**DIRECTIONS FOR THIS TASK:**
Which lines below hold the word "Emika"? Report each one.

======== WORKING DATA

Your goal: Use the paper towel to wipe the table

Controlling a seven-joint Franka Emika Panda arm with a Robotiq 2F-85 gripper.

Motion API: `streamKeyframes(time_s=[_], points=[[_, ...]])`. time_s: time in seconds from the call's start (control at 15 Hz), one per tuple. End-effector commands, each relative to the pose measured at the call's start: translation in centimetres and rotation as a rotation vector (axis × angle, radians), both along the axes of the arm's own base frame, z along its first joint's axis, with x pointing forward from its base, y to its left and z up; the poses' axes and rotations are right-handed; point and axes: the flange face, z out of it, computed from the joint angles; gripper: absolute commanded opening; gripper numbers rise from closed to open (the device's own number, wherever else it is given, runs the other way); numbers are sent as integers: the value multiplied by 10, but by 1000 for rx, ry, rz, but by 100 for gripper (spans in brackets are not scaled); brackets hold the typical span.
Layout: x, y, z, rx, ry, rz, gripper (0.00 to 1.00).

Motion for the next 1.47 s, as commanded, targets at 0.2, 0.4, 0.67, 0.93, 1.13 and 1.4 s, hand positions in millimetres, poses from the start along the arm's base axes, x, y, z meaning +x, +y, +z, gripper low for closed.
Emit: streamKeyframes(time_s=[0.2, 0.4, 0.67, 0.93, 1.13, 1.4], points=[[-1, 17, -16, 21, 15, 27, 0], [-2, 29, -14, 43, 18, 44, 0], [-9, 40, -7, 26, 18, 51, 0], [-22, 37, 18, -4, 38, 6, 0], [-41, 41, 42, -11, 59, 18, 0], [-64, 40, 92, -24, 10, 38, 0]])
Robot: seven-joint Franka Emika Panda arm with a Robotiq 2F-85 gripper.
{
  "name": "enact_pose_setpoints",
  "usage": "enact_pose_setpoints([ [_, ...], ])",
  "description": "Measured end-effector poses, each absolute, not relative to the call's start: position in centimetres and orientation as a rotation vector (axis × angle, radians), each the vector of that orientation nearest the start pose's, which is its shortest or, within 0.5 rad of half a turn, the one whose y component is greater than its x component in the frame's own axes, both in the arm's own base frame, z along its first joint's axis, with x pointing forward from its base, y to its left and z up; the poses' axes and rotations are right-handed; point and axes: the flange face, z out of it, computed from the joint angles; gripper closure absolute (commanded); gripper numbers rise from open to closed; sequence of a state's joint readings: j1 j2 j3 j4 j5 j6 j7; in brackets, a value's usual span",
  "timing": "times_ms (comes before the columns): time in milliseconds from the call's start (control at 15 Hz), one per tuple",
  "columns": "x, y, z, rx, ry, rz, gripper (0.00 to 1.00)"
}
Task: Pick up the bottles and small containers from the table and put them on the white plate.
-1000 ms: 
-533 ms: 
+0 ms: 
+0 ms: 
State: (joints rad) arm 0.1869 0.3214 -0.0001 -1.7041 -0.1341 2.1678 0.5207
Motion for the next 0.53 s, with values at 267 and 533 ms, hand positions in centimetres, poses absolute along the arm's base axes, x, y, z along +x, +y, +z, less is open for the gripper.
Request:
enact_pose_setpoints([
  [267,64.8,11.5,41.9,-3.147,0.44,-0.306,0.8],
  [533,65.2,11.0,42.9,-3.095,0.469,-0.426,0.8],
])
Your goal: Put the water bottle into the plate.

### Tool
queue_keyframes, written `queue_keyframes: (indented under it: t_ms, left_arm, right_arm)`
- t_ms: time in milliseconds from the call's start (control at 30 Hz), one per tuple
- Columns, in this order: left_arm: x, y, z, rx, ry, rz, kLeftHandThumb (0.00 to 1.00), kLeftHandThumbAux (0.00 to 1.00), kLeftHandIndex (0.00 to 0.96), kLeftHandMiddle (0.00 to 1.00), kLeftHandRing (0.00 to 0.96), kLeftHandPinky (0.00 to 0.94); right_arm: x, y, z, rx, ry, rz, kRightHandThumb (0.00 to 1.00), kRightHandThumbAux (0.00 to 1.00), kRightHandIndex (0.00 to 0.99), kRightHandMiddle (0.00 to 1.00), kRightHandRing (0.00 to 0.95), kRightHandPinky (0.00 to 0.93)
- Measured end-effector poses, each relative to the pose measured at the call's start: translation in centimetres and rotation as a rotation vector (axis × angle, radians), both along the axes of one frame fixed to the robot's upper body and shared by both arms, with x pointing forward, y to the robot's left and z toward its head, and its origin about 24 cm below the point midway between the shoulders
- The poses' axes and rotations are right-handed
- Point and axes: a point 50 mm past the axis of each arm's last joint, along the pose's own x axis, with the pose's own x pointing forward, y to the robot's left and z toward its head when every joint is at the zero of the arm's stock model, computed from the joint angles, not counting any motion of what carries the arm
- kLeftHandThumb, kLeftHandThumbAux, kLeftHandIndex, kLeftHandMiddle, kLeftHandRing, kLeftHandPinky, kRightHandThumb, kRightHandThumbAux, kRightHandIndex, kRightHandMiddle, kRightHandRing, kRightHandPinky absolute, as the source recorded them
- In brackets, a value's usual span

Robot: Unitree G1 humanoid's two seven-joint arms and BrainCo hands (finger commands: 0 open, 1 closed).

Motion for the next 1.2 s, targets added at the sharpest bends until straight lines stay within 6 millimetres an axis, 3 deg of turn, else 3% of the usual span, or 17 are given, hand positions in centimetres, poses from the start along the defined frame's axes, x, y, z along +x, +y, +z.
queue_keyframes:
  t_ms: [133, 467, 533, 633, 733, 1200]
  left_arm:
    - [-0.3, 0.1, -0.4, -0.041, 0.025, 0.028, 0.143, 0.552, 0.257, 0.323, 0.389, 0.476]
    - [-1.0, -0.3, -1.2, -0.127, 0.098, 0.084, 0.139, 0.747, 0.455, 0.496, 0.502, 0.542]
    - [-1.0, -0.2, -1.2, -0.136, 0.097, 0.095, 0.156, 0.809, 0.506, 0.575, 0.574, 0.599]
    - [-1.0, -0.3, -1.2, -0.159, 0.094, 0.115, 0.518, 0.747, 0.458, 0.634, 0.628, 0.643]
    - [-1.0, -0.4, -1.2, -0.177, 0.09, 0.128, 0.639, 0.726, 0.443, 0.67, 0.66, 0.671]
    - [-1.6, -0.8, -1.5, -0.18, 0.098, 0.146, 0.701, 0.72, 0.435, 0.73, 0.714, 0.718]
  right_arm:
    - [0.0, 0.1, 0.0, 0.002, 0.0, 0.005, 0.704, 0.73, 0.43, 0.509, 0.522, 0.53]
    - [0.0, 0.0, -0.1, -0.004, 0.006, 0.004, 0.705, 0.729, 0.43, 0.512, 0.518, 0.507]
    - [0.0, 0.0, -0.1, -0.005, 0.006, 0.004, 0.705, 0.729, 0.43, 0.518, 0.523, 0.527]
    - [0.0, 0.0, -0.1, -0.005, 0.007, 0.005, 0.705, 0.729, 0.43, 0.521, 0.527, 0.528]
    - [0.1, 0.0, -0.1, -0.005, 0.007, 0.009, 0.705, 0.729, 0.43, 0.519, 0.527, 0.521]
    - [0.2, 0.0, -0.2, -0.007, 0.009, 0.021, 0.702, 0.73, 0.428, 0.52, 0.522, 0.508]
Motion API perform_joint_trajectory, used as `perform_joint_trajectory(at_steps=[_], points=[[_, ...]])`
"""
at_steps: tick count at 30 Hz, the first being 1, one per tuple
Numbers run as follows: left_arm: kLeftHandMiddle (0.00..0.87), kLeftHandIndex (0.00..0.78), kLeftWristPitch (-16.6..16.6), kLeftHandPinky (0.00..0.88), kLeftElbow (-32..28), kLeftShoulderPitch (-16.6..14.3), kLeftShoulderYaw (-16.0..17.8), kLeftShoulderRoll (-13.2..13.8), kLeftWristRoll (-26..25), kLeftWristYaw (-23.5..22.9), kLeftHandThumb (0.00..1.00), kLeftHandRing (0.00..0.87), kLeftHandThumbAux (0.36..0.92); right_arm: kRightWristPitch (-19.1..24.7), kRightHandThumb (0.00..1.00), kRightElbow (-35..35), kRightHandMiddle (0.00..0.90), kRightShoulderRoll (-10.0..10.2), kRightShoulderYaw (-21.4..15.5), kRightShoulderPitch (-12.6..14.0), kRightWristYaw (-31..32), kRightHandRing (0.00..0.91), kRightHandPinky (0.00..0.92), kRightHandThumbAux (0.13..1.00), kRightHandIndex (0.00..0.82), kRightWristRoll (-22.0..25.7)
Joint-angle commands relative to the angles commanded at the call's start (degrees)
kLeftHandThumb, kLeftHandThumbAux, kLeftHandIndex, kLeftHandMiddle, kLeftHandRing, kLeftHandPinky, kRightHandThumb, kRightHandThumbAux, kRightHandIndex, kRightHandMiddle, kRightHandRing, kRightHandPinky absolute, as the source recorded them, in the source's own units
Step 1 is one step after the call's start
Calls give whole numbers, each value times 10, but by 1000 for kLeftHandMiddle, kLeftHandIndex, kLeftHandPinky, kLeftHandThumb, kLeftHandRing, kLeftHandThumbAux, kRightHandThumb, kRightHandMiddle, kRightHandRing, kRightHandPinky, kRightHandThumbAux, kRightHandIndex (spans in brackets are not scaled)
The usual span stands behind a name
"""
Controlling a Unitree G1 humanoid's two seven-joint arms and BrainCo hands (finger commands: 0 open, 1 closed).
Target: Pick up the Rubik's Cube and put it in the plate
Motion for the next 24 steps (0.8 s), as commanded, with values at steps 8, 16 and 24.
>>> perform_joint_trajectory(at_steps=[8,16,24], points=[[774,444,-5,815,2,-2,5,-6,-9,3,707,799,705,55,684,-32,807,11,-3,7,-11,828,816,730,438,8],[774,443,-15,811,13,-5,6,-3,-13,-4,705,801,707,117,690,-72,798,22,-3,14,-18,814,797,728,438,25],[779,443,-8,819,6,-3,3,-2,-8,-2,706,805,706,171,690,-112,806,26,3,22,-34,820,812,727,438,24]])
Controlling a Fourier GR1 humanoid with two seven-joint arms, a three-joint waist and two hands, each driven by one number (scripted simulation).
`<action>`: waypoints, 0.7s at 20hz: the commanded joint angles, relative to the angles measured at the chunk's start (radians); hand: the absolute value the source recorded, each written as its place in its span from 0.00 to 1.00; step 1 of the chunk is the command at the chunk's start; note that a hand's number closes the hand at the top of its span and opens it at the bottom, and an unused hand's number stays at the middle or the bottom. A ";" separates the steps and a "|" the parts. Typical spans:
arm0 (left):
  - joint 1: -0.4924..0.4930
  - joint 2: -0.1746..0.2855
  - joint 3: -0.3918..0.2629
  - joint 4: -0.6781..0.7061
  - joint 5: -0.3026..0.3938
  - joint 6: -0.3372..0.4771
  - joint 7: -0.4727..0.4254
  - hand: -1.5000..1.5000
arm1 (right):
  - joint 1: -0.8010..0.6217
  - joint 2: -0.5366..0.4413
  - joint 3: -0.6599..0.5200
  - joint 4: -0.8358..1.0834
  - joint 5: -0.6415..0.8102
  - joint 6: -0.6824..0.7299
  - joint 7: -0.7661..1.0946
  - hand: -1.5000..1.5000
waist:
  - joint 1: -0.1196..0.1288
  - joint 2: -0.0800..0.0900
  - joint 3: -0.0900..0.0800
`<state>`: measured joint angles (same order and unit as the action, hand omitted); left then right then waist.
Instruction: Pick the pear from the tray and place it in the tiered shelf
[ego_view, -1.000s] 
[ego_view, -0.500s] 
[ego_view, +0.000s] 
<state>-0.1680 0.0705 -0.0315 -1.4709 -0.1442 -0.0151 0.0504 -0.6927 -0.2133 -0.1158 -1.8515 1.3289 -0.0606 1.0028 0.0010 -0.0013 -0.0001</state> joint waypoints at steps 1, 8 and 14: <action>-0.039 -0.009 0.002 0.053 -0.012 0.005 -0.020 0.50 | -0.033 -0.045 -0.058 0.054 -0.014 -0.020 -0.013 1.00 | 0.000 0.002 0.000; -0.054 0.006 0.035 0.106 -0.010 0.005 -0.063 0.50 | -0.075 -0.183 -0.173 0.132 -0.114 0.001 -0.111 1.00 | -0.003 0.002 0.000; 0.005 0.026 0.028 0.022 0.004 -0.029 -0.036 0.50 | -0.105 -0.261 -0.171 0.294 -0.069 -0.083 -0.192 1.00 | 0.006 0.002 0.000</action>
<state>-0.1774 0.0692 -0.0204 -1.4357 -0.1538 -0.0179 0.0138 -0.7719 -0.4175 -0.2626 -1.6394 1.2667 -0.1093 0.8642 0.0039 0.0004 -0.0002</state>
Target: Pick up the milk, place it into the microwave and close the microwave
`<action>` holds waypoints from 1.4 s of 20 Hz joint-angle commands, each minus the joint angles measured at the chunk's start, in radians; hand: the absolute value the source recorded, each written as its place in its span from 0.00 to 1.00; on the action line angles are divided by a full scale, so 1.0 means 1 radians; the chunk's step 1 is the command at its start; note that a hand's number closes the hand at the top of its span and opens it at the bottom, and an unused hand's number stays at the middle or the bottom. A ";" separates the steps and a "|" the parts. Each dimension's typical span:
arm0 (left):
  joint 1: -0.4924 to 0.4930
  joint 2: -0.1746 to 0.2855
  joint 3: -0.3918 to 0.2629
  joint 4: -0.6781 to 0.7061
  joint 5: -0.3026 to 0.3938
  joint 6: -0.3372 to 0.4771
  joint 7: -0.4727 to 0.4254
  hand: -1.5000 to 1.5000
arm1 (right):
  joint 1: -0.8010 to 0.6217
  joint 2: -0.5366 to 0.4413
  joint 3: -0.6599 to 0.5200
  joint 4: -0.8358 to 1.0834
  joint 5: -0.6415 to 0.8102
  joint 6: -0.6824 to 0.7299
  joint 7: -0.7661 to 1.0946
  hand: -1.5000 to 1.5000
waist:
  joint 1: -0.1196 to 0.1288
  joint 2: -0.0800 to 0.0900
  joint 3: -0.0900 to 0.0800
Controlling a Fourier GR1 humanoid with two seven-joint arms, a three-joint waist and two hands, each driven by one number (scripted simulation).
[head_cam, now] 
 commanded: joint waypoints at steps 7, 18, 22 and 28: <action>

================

**WRITTEN REPLY:**
Controlling a seven-joint Franka Emika Panda arm with a Robotiq 2F-85 gripper.
Robot: seven-joint Franka Emika Panda arm with a Robotiq 2F-85 gripper.

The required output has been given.